One of our favorite local picking spots is Sleight’s. The field is huge, the owners are relaxed, and at well under $1 a pound, the price is unbeatable. If you haven’t had a chance to pick strawberries yet, call around! You should be able to find several that are still open for U-Pick.
: Clackamas, Multnomah, and Washington county information
: This site is a bit outdated, but it’s still a good place to start for farm names, addresses, and phone numbers.
For those of you who pick berries alone or with (even moderately) helpful kids, enjoy every minute of it. For the rest of us…
Here’s a few ideas to make for a successful berry-picking trip with kids in tow:
Find a kid-friendly farm. My sister and I used to drive to a U-Pick farm on Sauvie’s Island. I stopped going there once they put the kibosh on eating berries in the field before paying for them. I understand their reasoning, but it takes a lot of the fun out of picking berries with kids. In fact, it makes it downright miserable. I joked with the stand operator that she should just weigh the kids before and after they go into the field, and I would pay for the difference. She didn’t seem to think that was funny so I found farms where kids were free to eat and explore.
Bring enough snacks and water and sunscreen and diapers and… for a small army. My friend Elizabeth is really good about this one. Just pretend you’re going on a long airplane ride and pack accordingly. Along with that, don’t forget to bring along plenty of patience, flexibility, and humor.
Listen to your mother. My mom offered wise advice before we left : “Just remember that any berries you pick will be more than you started with.” Don’t stress if the day doesn’t go exactly as you envisioned. Relax and have fun. Actually, that’s good advice for life with kids in general…
See the day as an outing/activity in itself . Because Sleight’s is a popular spot, you end up standing in line for a long time to pay. If we tried to figure out whether our time was worth the .60/lb. we’d quickly come to the realization that our time would be better spent buying pre-picked berries. However, if you take breaks to check out the horses, explore the rows, eat a snack, etc. then you turn it into a fun activity for your kids while accomplishing a task for yourself. You walk away with a bunch of berries and happy, exhausted kids. Everyone wins.
Bring a stroller or a wagon. If the distance between the car and the field is a good walk, a stroller can be a lifesaver. Not for the kids! For the berries, of course. We loaded our strollers with tubs of berries, freeing up our hands to hold kids. It’s a much better arrangement. In fact, I would pack wheels even if I didn’t have kids. So much easier!
Have one summer berry picking outfit for your kids. Leave those cute outfits at home. I know, I know. They’d be so Kodak-moment adorable. But then your kiddo will eat berries, play in the dirt, pick grass, and before long even Oxi-Clean won’t stand a chance.

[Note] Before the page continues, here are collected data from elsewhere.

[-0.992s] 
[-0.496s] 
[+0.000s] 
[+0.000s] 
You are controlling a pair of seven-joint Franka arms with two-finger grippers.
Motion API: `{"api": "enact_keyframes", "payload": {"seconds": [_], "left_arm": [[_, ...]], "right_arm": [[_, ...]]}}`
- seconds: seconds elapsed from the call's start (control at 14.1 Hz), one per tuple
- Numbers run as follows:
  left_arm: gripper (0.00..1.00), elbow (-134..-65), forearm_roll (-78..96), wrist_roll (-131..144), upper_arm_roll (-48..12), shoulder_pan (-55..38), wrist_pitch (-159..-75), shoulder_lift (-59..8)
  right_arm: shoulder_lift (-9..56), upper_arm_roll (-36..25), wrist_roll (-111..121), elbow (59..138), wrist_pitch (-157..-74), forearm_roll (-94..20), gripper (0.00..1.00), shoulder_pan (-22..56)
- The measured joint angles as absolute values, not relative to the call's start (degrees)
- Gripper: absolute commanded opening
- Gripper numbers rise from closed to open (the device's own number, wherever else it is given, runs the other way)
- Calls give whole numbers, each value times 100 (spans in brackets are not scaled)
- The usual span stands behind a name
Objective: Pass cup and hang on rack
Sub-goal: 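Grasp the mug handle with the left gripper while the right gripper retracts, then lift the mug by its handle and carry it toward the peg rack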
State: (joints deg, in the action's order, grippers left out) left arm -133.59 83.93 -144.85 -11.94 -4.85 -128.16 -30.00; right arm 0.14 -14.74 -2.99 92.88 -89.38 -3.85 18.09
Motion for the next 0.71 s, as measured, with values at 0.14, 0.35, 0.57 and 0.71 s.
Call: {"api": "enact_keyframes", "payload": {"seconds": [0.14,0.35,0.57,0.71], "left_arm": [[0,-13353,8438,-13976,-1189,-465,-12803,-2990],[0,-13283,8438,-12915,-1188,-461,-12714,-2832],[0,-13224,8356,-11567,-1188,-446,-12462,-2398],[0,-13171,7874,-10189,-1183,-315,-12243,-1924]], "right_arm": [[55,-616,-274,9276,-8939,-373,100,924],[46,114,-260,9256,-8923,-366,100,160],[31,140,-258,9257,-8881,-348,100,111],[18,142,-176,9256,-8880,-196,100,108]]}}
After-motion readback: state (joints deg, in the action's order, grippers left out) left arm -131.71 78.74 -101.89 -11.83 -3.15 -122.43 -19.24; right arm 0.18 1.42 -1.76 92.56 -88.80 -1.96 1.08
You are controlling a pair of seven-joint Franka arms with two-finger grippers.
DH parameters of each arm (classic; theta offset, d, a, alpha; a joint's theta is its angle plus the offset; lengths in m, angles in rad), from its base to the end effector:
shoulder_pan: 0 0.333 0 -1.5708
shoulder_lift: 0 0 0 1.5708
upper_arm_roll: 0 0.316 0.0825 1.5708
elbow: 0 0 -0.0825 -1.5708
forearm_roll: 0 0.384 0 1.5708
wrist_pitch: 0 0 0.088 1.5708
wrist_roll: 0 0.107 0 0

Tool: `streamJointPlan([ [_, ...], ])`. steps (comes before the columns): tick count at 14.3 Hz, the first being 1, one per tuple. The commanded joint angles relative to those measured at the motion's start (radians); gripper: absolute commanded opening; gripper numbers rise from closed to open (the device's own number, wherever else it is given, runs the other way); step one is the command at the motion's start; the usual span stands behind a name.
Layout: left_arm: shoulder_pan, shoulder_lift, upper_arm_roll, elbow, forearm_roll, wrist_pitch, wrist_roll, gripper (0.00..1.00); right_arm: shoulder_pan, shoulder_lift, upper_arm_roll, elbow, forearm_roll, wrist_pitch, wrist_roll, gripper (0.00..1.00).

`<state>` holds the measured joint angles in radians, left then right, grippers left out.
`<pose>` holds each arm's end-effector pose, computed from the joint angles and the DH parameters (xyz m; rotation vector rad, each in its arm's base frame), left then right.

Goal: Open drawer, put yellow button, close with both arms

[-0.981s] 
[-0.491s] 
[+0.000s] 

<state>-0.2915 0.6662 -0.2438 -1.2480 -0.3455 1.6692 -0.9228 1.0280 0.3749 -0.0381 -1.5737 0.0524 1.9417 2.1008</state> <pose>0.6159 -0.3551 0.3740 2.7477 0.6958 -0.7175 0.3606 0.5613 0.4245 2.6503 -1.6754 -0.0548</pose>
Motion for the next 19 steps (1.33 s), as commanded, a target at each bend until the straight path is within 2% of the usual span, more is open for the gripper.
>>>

I have devoted one worn outfit as berry picking clothes for my daughter. I put her in it for all of our strawberry- raspberry-blueberry-peach picking outings. By the end of the summer, it is totally ruined and that’s okay. For messier, stickier crops like strawberries and peaches, I also pack extra clean clothes to change the kids into for the ride home.
Any other strawberry pickers out there? Where do you go? What do you pack?